Exercise details:
Return, word for word, the lines of the listing below from the one with "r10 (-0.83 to" through the one with "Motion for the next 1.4", and no other lines.

- - - - -

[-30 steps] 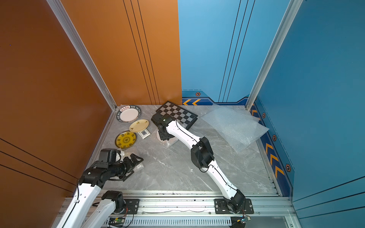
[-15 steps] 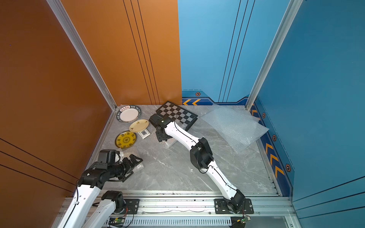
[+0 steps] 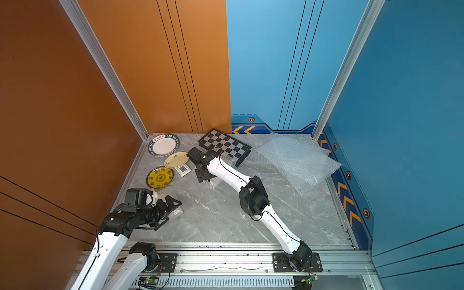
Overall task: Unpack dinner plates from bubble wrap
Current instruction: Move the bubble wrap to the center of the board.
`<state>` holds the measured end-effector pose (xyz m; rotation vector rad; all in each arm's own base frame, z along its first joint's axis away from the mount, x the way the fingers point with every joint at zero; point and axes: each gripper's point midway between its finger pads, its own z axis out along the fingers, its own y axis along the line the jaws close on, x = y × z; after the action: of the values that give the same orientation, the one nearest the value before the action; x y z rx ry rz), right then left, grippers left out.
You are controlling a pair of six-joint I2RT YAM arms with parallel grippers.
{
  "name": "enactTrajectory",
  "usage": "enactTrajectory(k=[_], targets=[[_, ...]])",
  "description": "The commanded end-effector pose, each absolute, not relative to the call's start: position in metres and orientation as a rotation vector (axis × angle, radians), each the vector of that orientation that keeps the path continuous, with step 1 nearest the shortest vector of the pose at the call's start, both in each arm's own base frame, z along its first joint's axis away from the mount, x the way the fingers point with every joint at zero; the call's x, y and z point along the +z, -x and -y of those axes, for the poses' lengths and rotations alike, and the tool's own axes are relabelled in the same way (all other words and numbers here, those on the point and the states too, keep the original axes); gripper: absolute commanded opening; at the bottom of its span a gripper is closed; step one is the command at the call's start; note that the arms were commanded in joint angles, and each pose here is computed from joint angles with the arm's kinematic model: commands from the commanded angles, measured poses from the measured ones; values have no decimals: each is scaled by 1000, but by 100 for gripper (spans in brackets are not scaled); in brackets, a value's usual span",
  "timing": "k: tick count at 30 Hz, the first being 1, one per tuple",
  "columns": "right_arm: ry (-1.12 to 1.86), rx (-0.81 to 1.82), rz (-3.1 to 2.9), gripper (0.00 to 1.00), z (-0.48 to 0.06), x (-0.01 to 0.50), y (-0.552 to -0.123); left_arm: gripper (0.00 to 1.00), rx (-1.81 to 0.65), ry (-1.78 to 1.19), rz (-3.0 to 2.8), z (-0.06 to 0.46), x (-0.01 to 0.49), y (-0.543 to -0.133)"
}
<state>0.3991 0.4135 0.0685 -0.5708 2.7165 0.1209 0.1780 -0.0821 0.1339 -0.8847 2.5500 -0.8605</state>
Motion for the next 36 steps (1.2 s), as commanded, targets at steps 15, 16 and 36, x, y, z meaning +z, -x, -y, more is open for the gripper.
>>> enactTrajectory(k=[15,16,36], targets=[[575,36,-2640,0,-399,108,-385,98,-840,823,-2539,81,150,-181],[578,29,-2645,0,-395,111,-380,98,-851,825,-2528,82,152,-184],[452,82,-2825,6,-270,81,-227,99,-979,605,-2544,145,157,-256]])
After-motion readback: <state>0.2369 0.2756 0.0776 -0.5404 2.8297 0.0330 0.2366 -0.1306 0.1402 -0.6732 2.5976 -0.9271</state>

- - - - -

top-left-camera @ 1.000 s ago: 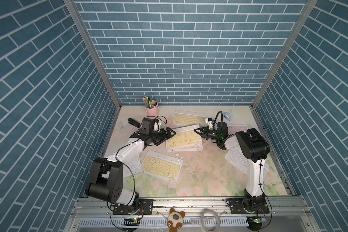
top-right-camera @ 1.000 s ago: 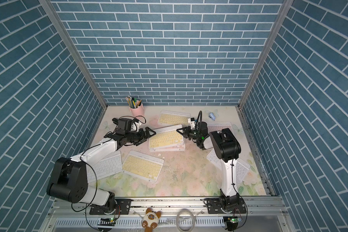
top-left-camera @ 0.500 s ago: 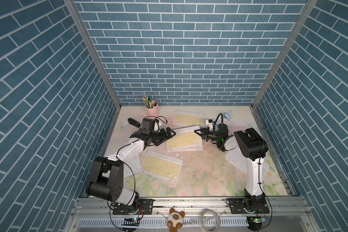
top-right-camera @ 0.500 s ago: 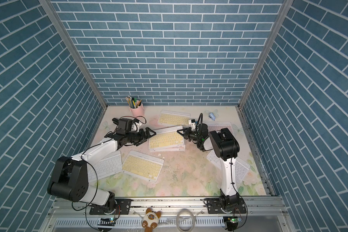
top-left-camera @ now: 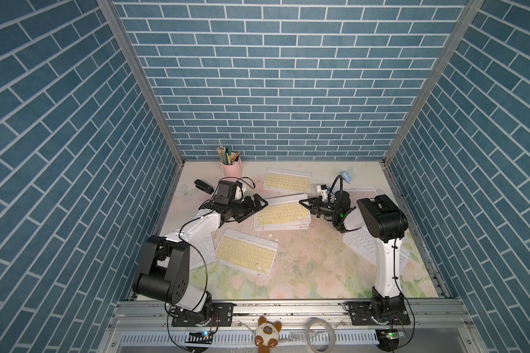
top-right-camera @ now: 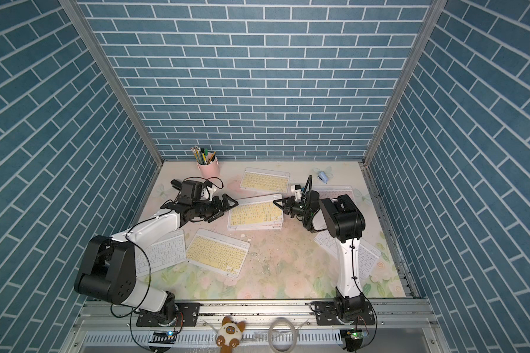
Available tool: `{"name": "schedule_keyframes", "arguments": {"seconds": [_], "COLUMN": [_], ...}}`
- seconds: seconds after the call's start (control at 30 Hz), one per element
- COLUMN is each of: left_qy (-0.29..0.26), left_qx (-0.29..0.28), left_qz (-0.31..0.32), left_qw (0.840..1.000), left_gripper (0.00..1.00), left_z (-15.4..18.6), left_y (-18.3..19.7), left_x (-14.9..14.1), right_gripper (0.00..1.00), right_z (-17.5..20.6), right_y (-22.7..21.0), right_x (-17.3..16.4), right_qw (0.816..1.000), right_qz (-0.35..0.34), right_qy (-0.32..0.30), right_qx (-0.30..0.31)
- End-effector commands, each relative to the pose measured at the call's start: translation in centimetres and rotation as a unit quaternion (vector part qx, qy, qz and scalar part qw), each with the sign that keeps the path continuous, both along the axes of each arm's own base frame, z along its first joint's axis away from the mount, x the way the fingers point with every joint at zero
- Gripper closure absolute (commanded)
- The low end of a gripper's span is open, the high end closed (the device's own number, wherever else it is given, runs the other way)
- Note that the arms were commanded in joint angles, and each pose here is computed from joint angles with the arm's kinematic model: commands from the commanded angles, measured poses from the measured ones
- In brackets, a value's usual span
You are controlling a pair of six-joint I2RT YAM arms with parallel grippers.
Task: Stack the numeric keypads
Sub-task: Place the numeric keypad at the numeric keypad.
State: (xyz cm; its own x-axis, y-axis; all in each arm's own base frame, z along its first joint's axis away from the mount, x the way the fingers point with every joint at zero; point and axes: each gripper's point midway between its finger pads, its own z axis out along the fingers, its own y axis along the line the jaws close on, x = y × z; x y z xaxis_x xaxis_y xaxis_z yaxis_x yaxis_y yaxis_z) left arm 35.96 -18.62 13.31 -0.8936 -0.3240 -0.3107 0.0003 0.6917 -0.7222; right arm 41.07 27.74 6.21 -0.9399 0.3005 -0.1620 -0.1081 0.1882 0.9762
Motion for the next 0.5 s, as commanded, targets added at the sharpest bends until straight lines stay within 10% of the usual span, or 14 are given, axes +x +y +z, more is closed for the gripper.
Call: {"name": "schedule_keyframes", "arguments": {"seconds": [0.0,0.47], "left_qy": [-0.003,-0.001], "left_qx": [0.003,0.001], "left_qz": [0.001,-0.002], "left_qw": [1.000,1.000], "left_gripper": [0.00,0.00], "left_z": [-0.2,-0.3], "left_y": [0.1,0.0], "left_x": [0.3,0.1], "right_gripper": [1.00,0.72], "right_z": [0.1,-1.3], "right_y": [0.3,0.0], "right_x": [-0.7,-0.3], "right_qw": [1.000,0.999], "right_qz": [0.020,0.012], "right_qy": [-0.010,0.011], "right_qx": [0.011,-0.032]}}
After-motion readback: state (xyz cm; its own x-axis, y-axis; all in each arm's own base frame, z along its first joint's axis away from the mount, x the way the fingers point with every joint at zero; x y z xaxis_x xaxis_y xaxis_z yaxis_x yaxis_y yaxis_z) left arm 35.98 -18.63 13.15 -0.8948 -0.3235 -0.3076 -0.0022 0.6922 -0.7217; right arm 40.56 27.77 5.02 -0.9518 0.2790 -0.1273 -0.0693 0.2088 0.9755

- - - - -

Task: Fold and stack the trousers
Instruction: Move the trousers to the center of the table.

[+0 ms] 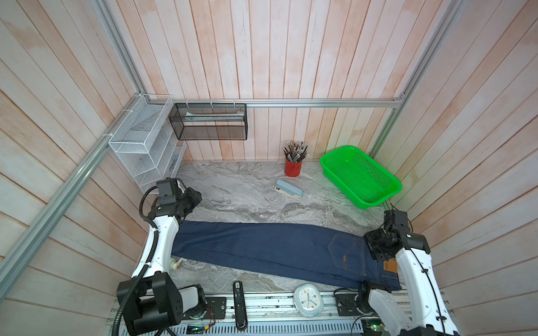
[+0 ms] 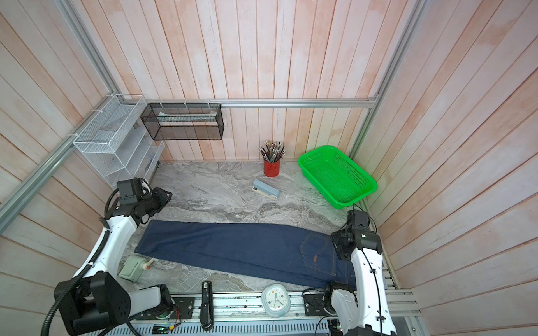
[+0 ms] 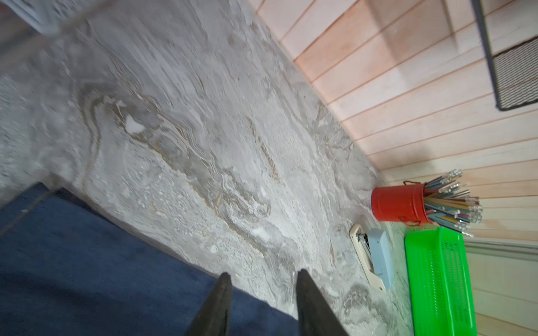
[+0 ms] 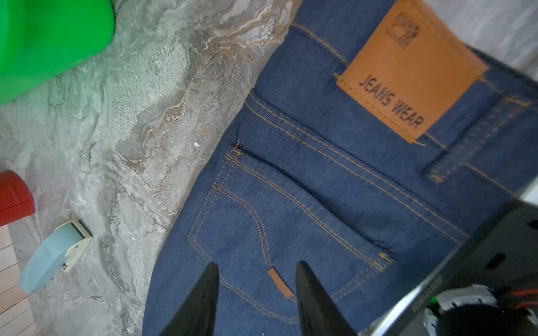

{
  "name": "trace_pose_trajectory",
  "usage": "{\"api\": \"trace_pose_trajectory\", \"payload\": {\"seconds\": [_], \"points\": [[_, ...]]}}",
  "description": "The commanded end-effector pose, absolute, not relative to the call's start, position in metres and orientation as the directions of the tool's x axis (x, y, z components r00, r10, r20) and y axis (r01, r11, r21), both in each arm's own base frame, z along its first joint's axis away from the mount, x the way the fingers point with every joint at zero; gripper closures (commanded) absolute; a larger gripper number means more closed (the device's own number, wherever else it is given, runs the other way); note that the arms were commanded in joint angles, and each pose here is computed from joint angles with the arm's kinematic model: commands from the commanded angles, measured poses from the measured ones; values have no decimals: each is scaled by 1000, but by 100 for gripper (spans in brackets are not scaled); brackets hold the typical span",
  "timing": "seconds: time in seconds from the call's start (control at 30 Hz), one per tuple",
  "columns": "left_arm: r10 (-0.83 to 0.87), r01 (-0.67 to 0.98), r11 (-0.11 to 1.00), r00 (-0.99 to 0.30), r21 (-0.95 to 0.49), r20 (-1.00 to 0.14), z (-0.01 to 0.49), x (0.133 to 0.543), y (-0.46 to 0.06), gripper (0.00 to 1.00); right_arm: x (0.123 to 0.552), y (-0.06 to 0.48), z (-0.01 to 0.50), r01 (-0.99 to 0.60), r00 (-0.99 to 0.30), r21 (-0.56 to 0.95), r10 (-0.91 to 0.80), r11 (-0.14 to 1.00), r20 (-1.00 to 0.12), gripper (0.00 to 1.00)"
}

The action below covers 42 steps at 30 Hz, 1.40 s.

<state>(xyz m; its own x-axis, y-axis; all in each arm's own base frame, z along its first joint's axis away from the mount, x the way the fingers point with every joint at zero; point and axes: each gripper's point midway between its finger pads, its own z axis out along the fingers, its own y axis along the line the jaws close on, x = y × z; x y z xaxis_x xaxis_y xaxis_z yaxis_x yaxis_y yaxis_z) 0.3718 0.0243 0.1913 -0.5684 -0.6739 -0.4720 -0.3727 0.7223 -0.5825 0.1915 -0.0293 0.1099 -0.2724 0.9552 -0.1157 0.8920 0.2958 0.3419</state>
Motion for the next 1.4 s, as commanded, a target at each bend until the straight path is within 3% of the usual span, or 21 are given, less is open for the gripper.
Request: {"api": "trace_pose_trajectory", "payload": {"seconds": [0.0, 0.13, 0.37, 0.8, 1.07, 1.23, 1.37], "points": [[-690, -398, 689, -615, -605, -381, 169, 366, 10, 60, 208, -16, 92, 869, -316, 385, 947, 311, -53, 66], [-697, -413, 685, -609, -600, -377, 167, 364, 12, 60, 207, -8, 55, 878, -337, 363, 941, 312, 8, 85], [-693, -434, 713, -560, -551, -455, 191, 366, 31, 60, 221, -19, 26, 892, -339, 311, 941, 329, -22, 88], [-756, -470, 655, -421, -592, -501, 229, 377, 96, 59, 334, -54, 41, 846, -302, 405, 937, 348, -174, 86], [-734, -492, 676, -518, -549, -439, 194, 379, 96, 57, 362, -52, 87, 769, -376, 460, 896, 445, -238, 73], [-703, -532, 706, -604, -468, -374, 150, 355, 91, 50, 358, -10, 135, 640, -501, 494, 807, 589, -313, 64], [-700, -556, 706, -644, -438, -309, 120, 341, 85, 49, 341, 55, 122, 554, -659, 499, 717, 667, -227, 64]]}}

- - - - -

Completed exercise:
  "columns": "left_arm: r10 (-0.83 to 0.87), r01 (-0.67 to 0.98), r11 (-0.11 to 1.00), r00 (-0.99 to 0.30), r21 (-0.95 to 0.49), r20 (-1.00 to 0.14), z (-0.01 to 0.49), x (0.133 to 0.543), y (-0.46 to 0.06), gripper (0.00 to 1.00); right_arm: x (0.123 to 0.552), y (-0.06 to 0.48), z (-0.01 to 0.50), r01 (-0.99 to 0.60), r00 (-0.99 to 0.30), r21 (-0.56 to 0.95), r10 (-0.91 to 0.80), r11 (-0.14 to 1.00), r20 (-1.00 to 0.12), gripper (0.00 to 1.00)"
}

The action below covers 42 steps at 30 Hz, 1.40 s.

<state>(xyz m; its own x-axis, y-axis; all in each arm's own base frame, z along its first joint's axis away from the mount, x the way the fingers point with every joint at zero; point and axes: each gripper's point midway between its finger pads, its own z axis out along the fingers, its own y axis along the line the jaws close on, x = y × z; x y z xaxis_x xaxis_y xaxis_z yaxis_x yaxis_y yaxis_z) 0.3718 0.0243 0.1913 -0.5684 -0.6739 -0.4720 -0.3727 0.7223 -0.5825 0.1915 -0.0293 0.1099 -0.2724 0.9552 -0.1157 0.8920 0.2958 0.3419</state>
Motion for the next 1.4 s, as commanded, a target at each bend until the straight path is within 3% of the usual span, or 21 are given, less is open for the gripper.

The output has nothing more to it.